The beneficial role of Dexamethasone in acutely unwell COVID-19 patients has been demonstrated in a randomized controlled trial.80 There is limited trial evidence of therapy for PC-ILD. The majority of data are from observational cohorts. In a study of 837 patients followed up 4 weeks after discharge, 325 had ongoing symptoms and were offered further investigations and assessment; 35 (4.8%) patients were given the diagnosis of PC-ILD–predominantly an organizing pneumonia pattern; 30 patients were treated with corticosteroid therapy at day 61 ( ± 19) post-COVID which was weaned over a period of 3 weeks. Patients reported symptomatic (median MRC improved from 3 (±2) to 2 (±1); P = 0.002), physiological (mean relative increase in FVC of 9.6% (±13.6); P = 0.004 and mean increase in TlCO of 31.49% (±27.7); P < 0.001), and radiological improvements. There was no observation of the progression of CT findings or change to fibrosis after treatment with corticosteroids. This study was limited due to the lack of randomization and control arm.81
Furthermore, the potential role of antifibrotics has been studied in a small retrospective, matched case-control study of 21 patients who received nintedanib therapy. There were improvements in SpO2/FiO2 ratio (P = 0.006) with no differences in chest imaging or oxygenation between the nintedanib and the control group.82 To date, only a few observational studies have investigated the role of immunomodulatory and antifibrotic therapies highlighting the great need for randomized control trials.83
Novel therapies targeting histone deacetylase 88 and hepatocyte growth factor secreted by mesenchymal stem cells have been proposed due to their antifibrotic effects.84 , 85 A phase 1 clinical trial in 27 patients with COVID-19 PF using human embryonic stem cell-derived immunity and matrix-regulatory cells during the SARS-CoV-2 outbreak in Wuhan City showed improvements in exercise capacity and resolution of fibrotic changes on CT.86 There are ongoing trials of Sirolimus, Pirfenidone, and Colchicine assessing the impact on the development of PC-ILD83 , 87 , 88 and we eagerly await robust trials investigating therapies in PC-ILD.
Summary
The long-term impact of the COVID-19 pandemic remains to be elucidated. The SARS-CoV-2 virus triggers a significant inflammatory and immune response, which causes lung damage. Though the majority of patients will improve and recover fully, some have persistent symptoms, reduced lung function, and radiological abnormalities at 12 months. With over 550 million people affected worldwide, the significance of persistent pulmonary abnormalities in the form of PF cannot be underestimated in terms of ongoing morbidity. The incidence of PC-ILD is very heterogenous and varies from study to study, according to varied factors including the duration of follow-up, severity of SARS-CoV-2 infection, and need for IMV. as well as other potential risk factors. Further studies are eagerly awaited that will glean more light on the risk factors for developing PC-ILD, the role of therapies in preventing or treating PC-ILD, and give a greater understanding of the clinical significance of this new disease.
Clinics care points
- •Persistent pulmonary symptoms are commonly reported post-SARS-CoV-2 infection and risk factors include increased length of stay in hospital with COVID-19, severe COVID-19 pneumonitis on initial CT, the need for higher respiratory support, female gender, and increasing age.
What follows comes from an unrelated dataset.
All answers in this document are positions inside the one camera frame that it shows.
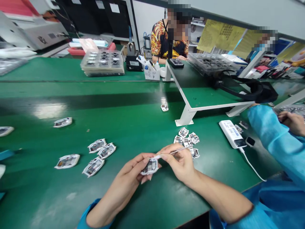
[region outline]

- •Lung function impairment improves over time, however, can persist in a proportion of patients post-SARS-CoV-2 infection.
- •CT abnormalities at 1 year include mostly non-fibrotic changes (like GGO, bronchiectasis, peri lobular opacities, and parenchymal bands), and less commonly, peripheral fibrotic changes.
- •The long-term consequences of persistent fibrotic changes post-COVID-19 remain to be elucidated and studies need to assess the significance of these findings.